06 October 2022, NZ: There were pluses and minuses for a Gisborne vegetable grower who opted to turn in his cover crop after discovering a potentially devastating pest on his property.
Fall armyworm – so named because it can wipe out a crop overnight – was discovered in Tauranga in March of this year, and just a month later caterpillars were found in Waikato, Auckland, Taranaki, eastern Bay of Plenty and Gisborne.
The Gisborne grower spotted the potentially devastating pest “all over” his property – as well as on a couple of lease blocks.
His response was to ‘rework’ the affected paddocks to get rid of any vegetation that could provide a home and food source to the armyworm.
The upside of that approach, he said, was that removing the food source served to break the worm’s developmental cycle.
The downside was that removing the cover crop did away with the organic matter he planned to work into the soil to improve its health. That could also impact on his ability to meet his Farm Environment Plan requirements, but given the circumstances, he says he’s “hoping to get a pass on that.”
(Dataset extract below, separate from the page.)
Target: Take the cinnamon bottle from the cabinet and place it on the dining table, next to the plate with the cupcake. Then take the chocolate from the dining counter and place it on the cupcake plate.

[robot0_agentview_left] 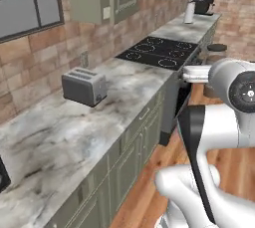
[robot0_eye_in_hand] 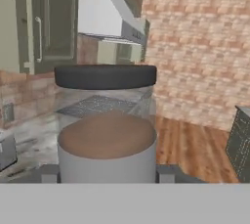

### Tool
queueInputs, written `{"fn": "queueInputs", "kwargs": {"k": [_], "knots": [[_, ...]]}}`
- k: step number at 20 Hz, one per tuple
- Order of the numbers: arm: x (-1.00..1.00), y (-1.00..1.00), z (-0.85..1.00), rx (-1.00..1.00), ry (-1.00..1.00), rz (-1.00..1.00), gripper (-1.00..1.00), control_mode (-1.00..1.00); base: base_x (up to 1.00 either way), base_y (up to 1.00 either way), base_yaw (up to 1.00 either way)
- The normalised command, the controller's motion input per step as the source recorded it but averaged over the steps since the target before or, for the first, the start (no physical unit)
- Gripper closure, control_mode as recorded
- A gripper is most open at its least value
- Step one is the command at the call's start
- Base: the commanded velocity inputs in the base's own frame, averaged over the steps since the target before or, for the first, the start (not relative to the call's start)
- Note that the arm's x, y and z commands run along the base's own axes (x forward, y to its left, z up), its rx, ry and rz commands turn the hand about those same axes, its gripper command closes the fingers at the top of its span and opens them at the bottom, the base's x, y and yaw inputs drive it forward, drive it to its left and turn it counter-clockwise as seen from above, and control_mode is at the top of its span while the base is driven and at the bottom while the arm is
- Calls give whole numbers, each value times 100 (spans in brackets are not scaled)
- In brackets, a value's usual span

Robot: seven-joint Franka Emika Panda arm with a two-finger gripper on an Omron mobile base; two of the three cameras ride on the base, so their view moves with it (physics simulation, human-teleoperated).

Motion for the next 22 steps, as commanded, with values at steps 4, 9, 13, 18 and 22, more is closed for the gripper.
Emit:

He’s also hoping not to see the pest again but believes that is unlikely.
“We haven’t seen it over winter but that’s just because the weather doesn’t suit what is a sub-tropical bug,” he says. “There’s a chance that by November it could again be popping up around the district – perhaps due to reinvasion – so we’re just going to have to keep an eye out.”
While the fall armyworm moth can feed on over 350 plant species, primary hosts include maize, potatoes, tomatoes, capsicum, aubergines and several species of brassica.
Its risk to New Zealand has been considered low as the pest in all its life stages – egg to adult – cannot hibernate over winter.
However, if established, it could do significant damage; so growers are urged to look out for eggs, larvae, pupae and moths – the latter being most active during late summer and early autumn.
The Ministry for Primary Industries (MPI) says useful pest management tools for growers who find fall armyworm (Spodoptera frugiperda) on their properties are crop rotation, crop monitoring, early detection and spraying.
Management options might also include:
- Cutting up volunteer plants and converting to silage or bailage;
- Spraying with insecticide;
- Herbicide spraying out volunteer crops, followed by tilling and crop rotation.
MPI says the circumstance of each grower is likely to be unique. Therefore, growers are advised to contact their industry representatives on the most appropriate way forward.